> [Try it]: For the records below, give the count of lines holding the word "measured" and nothing more.

(Beginning of Records provided)

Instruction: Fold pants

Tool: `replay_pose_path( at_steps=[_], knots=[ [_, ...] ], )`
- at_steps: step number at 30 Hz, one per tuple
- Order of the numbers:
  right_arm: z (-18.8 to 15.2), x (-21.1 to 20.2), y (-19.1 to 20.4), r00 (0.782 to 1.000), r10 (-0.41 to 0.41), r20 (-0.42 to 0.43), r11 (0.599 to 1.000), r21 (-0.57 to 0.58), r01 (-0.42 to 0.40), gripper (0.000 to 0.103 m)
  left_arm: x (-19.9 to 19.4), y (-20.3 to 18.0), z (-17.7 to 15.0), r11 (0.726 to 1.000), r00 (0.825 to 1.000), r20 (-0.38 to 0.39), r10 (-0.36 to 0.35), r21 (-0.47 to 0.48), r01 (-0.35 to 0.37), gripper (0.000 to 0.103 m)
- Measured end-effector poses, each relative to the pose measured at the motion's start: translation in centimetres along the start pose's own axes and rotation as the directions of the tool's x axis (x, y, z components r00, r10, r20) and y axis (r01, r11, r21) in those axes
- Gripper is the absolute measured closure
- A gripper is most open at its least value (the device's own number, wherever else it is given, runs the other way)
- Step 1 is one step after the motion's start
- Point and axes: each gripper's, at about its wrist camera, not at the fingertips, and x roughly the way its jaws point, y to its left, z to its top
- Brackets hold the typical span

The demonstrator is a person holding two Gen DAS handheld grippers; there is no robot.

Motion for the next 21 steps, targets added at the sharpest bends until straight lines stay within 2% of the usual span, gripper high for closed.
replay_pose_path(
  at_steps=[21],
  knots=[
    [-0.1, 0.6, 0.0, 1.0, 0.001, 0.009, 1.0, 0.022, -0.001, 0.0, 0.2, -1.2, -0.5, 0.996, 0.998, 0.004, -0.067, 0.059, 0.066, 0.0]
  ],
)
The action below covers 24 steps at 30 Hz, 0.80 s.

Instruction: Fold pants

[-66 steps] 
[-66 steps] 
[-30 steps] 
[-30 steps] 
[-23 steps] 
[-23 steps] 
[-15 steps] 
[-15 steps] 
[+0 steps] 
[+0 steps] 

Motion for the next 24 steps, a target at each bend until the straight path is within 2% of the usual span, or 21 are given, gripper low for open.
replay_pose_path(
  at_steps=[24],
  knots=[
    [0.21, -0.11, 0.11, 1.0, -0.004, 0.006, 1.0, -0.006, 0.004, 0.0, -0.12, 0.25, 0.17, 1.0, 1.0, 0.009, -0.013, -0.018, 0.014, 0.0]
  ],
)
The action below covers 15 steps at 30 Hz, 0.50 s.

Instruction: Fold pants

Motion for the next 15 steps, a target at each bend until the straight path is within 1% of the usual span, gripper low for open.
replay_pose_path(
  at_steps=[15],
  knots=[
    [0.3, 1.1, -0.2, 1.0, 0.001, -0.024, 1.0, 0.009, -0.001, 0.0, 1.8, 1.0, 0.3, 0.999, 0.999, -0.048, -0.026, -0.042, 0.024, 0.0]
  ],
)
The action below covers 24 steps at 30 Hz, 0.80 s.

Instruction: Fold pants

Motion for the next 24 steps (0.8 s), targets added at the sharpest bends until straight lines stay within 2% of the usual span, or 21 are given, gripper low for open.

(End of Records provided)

> [Exercise answer]: 2